Insistons : la lutte antifasciste devra connaître un saut qualitatif et quantitatif par rapport aux dernières années, pour faire reculer la légitimation de positions politiques racistes, et la confusion alimentée par les complotistes à la faveur des pratiques antidémocratiques du gouvernement (notamment autour de la crise sanitaire). Toutes les structures des mouvements sociaux auront un rôle à y jouer et seront des champs de cette bataille, mais une organisation politique capable d’alimenter des campagnes antifascistes de terrain sur les mêmes bases que la campagne Mélenchon 2022 (démontrant une opposition au lepénisme sur des bases radicalement opposées à Macron) pourrait jouer un rôle décisif. Elle serait la mieux placée pour prendre la tête d’un marge front unique politique, orienté notamment avec une priorité antifasciste.

 

Conclusion

Alors, que faire après le 10 avril ?

Se mobiliser pour faire reculer le vote Le Pen, voter et faire voter contre elle, sur des bases d’opposition à Macron, car il ne nous reste pas d’autre possibilité que de choisir notre ennemi, et Le Pen est notre ennemie mortelle.

Lutter durablement contre l’extrême-droite et lever tous les obstacles à cette lutte : desserrer l’étau policier, marginaliser les positions racistes à gauche, reconstruire un antifascisme de masse irriguant toute la société.

Savoir et faire savoir que le macronisme recule, pour repartir à l’offensive dans les urnes et dans la rue contre cet exemplaire représentant du grand capital (avec une stratégie tenant compte des armes de l’adversaire, y compris à nouveau vis-à-vis de la police, mais aussi de l’Union Européenne).

Densifier les réseaux, espaces, publications, événements publics permettant de se regrouper politiquement.

Et enfin, avancer vers des modalités d’organisation politique plus démocratiques regroupant la gauche radicale, dans une démarche de front unique social et politique.

 

Notes

[1] La mobilisation du 16 aura rassemblé moins de la moitié de celle de la plus grande journée de manifestation de l’entre-deux tours 2017, avec la différence tout de même que celle-ci tombait alors le 1er mai.

[2] Voir également Manuel Cervera-Marzal, « Jean-Luc Mélenchon Has a Mandate to Rebuild the French Left », Jacobin, 12/04/2022.
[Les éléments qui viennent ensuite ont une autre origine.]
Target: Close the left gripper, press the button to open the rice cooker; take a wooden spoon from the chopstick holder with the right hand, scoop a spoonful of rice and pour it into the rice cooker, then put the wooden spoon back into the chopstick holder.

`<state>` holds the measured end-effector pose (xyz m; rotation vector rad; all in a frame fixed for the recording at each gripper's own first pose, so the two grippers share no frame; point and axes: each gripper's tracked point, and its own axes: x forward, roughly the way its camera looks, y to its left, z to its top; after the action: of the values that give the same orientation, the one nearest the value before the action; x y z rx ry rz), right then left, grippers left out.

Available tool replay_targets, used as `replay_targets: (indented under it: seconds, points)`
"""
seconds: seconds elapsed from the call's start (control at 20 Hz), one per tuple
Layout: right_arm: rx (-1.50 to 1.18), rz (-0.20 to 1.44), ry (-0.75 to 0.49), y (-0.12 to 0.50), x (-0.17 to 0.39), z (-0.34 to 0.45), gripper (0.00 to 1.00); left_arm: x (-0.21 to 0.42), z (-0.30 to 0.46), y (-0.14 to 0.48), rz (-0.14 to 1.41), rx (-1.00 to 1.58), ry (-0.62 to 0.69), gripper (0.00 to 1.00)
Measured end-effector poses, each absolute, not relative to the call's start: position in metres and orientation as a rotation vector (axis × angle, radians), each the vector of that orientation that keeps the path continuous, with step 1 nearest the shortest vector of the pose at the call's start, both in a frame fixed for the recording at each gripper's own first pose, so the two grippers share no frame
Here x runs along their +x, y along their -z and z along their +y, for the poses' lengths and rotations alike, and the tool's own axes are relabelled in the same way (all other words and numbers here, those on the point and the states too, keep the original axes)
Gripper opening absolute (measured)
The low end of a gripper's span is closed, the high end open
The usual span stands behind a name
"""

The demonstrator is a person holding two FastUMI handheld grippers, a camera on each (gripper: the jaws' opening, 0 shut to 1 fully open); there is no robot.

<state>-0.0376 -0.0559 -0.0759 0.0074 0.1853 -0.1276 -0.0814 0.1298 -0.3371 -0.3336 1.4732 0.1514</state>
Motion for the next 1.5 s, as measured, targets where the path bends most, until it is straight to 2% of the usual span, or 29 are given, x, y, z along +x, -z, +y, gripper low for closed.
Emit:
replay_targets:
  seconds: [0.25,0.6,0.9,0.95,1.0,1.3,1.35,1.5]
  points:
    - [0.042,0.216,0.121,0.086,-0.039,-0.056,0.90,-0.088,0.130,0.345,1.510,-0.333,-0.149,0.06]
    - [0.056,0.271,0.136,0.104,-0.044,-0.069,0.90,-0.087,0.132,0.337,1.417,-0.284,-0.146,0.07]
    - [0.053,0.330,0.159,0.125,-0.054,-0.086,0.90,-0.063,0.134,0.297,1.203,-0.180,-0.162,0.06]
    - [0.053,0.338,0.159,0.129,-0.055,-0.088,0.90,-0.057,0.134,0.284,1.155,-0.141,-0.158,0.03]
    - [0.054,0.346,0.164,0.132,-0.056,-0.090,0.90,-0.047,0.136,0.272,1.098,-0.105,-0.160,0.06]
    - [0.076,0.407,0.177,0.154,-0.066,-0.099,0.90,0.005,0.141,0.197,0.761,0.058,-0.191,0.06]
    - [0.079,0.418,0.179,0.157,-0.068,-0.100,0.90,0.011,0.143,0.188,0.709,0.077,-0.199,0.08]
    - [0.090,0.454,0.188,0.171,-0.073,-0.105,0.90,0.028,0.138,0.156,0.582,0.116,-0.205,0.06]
[3] « Il est nécessaire de relier les différentes modalités et temporalités d’intervention politique, plutôt que d’imposer des choix exclusifs. Dans la crise de l’horizon alternatif qui est la nôtre, la souplesse et la volatilité politique des classes populaires est assez grande sur ce point. Un fort sentiment anti-élections peut s’inverser à l’occasion d’une campagne iconoclaste et offensive particulièrement réussie. […] Les tactiques fluctuent et se mélangent, sans se confondre. L’horizon à reconstruire demeure, et avec lui la nécessité de toujours plus de solidarité par-delà les divergences. Une solidarité minimale, entre camarades, doit s’imposer – par exemple, contre toute justification de la répression policière des « casseurs » dans un sens, et contre tout rejet des projets électoraux dans l’autre. N’opposons pas les Gilets Jaunes et l’électorat d’un Mélenchon (en partie les mêmes personnes d’ailleurs). Ne choisissons pas entre projets locaux préfigurant ici et maintenant l’autre monde à venir, et projets de planification « par en haut », portés dans les élections. Préparons-nous à la confrontation avec la police et l’État, mais connaissons aussi la force de la non-violence de masse, et la nécessité de combiner différentes formes d’affrontement avec l’État, y compris sous forme de « guerre de position » institutionnelle, pour éviter une défaite immédiate certaine. A partir d’une certaine délimitation politique, il nous faut combiner toutes sortes d’expériences pour impliquer plus largement les classes populaires.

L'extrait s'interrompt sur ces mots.